What to work on —
Whichever lines include the word "above", copy them as they appear in the data.

[Stored dataset items]
BEGIN

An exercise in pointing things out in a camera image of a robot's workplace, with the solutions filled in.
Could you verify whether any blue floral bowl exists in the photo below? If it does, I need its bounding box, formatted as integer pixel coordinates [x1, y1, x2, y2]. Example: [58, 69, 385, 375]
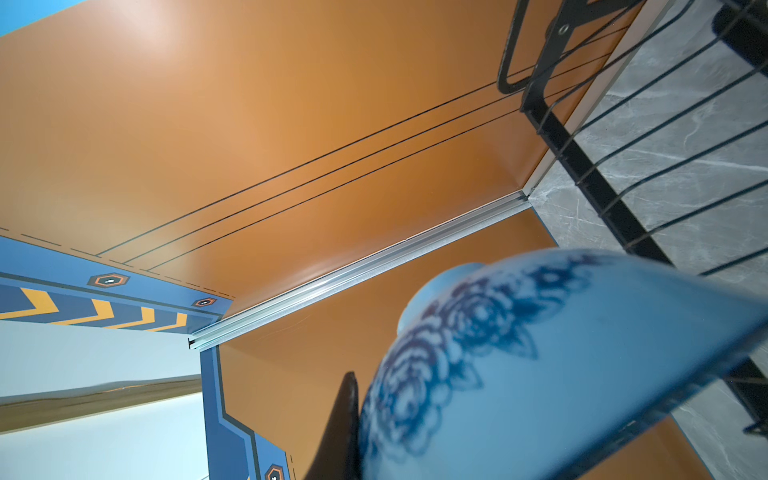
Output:
[359, 248, 767, 479]

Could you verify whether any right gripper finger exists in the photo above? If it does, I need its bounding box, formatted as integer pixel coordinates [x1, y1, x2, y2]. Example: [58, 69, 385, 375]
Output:
[305, 372, 360, 480]

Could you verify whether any black wire dish rack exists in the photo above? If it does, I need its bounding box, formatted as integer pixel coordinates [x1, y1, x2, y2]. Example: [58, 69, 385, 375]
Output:
[496, 0, 768, 439]

END

Exercise result —
Could you verify whether any right gripper finger exists in the photo above? If it does, I need its bounding box, formatted as integer pixel coordinates [x1, y1, x2, y2]. Example: [58, 69, 385, 375]
Could you verify whether any black wire dish rack exists in the photo above? If it does, I need its bounding box, formatted as integer pixel coordinates [x1, y1, x2, y2]. Example: [58, 69, 385, 375]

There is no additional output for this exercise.